Iran has moved a mock aircraft carrier to the strategic Strait of Hormuz amid increased tensions between Tehran and the US, satellite images released today show, likely signaling the Islamic Republic soon plans to use it for live-fire exercises. A photograph from Maxar Technologies taken yesterday shows an Iranian fast boat hurry toward the carrier, sending waves up in its wake, after a tugboat pulled her out into the strait from the Iranian port city of Bandar Abbas. AP reporting.


Russian President Vladimir Putin has said the Russian Navy will be loaded with hypersonic nuclear strike weapons and underwater nuclear drones, which the defense ministry said were in their final stage of testing. The weapons, some of which have yet to be deployed, include the Poseidon underwater nuclear drone, developed to be carried by submarines, and the Tsirkon (Zircon) hypersonic cruise missile, which can be deployed on surface ships. The mix of speed, maneuverability, and altitude of hypersonic missiles, capable of traveling at over five times the speed of sound, makes them hard to track and intercept. Reuters reporting.

Russia dismissed US and British claims that it tested an anti-satellite weapon in space and announced Friday that the accusations served to defend Washington’s own plans to deploy weapons in orbit. U.S. and British officials claimed Thursday that the July 15 test of an anti-satellite weapon indicated a continuing Russian effort to design technologies that could threaten space assets of the United States and its allies. The Russian Foreign Ministry rejected the allegations, saying in a statement that the July 15 experiment did not threaten any other space objects and observed the international law. It characterized the claims as part of an “information campaign to discredit Russia’s space activities and its peaceful initiatives aimed at preventing an arms race in space.” AP reporting.

The United States military has said Russia seems to be dispatching more military supplies to its mercenaries in Libya, including in the flashpoint city of Sirte, in violation of an arms embargo. The U.S. military’s Africa Command (AFRICOM) said on Friday there was growing evidence from satellite photos of Moscow’s military cargo planes, including IL-6s, bringing equipment to fighters from Russian private military contractor Wagner Group. Al Jazeera reporting.


The Taliban has accused the Afghanistan government of recapturing previously freed prisoners from its ranks, an allegation dismissed by the Afghan authorities. The government has released over 4,000 Taliban fighters, while the insurgent group has released nearly 700 prisoners under a U.S.-Taliban deal that aims to pave the way for peace talks among the Afghans. Suhail Shaheen, Taliban spokesperson at its Doha office, on Saturday wrote on Twitter that the Afghan intelligence agency, the National Directorate of Intelligence, had carried out surprise operations against the released fighters. Al Jazeera reporting.

Washington has sent a special envoy for Afghanistan to push for peace talks between the government and Taliban fighters, with the diplomat scheduled to visit Kabul on a trip with stops in five countries, the U.S. State Department said on Saturday. U.S. Special Representative for Afghanistan Zalmay Khalilzad left on Friday to travel to Doha, Kabul, Islamabad, Oslo and Sofia, the department said in a statement. Reuters reporting.

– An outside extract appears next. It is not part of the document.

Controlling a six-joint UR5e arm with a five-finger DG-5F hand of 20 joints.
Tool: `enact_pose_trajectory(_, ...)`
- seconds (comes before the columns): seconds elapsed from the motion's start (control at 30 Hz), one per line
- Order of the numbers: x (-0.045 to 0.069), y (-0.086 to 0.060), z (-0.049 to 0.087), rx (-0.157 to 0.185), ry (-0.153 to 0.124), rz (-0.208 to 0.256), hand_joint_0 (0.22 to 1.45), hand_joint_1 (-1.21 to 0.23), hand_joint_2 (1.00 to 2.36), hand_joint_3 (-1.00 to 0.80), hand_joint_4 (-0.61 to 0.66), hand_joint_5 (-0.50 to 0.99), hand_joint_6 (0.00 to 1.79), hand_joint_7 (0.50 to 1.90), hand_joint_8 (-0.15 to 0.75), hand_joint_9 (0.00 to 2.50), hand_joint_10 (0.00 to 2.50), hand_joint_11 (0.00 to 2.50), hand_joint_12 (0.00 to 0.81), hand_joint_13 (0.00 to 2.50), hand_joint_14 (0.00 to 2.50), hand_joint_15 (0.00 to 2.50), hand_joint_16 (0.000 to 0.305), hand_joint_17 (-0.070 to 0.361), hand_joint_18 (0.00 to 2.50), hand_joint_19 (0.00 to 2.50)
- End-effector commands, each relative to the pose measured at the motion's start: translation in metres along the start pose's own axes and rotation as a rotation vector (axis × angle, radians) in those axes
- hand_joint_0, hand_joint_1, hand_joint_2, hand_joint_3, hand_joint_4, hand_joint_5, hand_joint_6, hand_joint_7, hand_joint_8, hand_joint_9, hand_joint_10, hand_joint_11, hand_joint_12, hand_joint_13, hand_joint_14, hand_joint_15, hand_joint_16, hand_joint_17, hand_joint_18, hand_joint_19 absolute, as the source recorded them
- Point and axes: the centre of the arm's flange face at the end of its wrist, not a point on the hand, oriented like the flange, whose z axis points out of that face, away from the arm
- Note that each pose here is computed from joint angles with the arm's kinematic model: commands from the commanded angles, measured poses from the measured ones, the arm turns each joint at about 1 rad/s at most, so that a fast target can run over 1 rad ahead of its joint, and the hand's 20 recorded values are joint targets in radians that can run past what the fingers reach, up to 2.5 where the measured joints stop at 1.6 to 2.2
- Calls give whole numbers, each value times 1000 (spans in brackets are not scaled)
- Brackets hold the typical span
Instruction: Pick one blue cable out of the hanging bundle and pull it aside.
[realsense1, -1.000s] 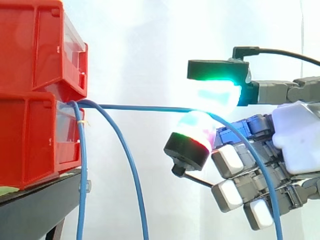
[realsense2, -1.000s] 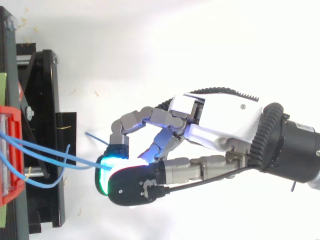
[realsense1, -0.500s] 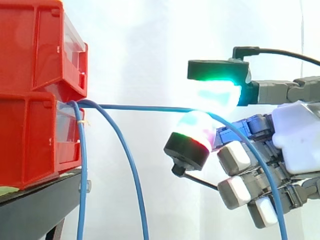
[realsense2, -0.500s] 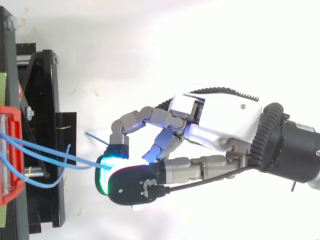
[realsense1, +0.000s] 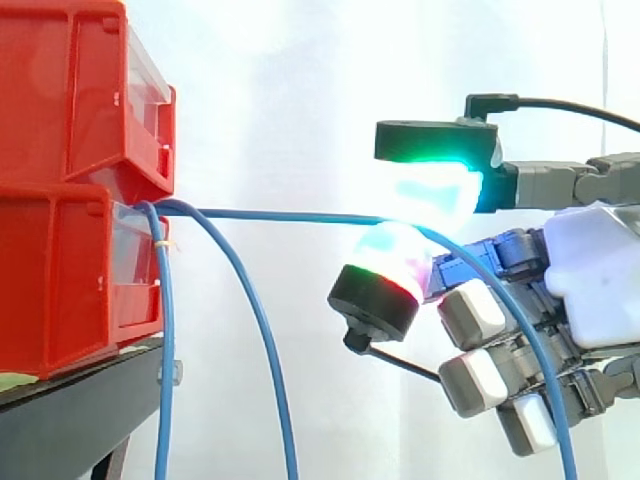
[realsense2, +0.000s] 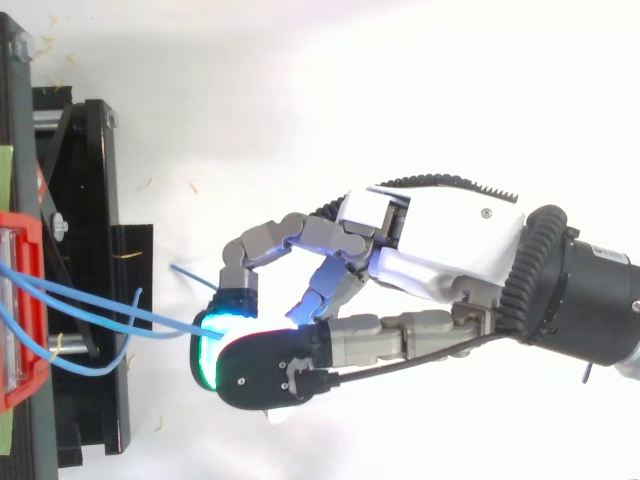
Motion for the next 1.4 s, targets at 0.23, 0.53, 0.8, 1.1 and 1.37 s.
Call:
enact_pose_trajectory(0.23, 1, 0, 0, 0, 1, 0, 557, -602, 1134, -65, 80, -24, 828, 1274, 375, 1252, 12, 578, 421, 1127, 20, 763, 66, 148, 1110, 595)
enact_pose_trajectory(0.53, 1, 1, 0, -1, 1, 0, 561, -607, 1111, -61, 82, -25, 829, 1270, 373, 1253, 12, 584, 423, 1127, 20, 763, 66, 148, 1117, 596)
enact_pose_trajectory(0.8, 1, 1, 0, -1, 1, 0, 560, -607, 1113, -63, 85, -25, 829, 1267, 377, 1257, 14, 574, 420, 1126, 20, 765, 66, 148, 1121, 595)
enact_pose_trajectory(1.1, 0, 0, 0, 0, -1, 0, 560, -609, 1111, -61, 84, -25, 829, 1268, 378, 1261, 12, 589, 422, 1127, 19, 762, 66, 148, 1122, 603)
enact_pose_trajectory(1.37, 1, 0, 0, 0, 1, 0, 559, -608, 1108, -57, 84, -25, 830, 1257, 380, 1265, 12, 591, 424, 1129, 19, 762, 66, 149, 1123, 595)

An Israeli military drone crashed in southern Lebanon yesterday as regional tensions ran high, days after a spate of cross-border exchanges between Israel and Syria and the killing of a Hezbollah militant in an Israeli airstrike near the Syrian capital. The military said the drone went down over Lebanese soil “during operational activities” along the border. Lebanon’s state-run National News Agency reported that Israeli warplanes and drones coasted over southern Lebanon throughout yesterday. AP reporting.

Sudan will send security forces to conflict-stricken Darfur to “protect citizens and the farming season” after a string of attacks, the prime minister has said. Abdalla Hamdok’s announcement on Sunday came two days after gunmen in the region killed at least 20 civilians, including children, as they went back to their fields for the first time in years, the latest in a series of violent incidents. Al Jazeera reporting.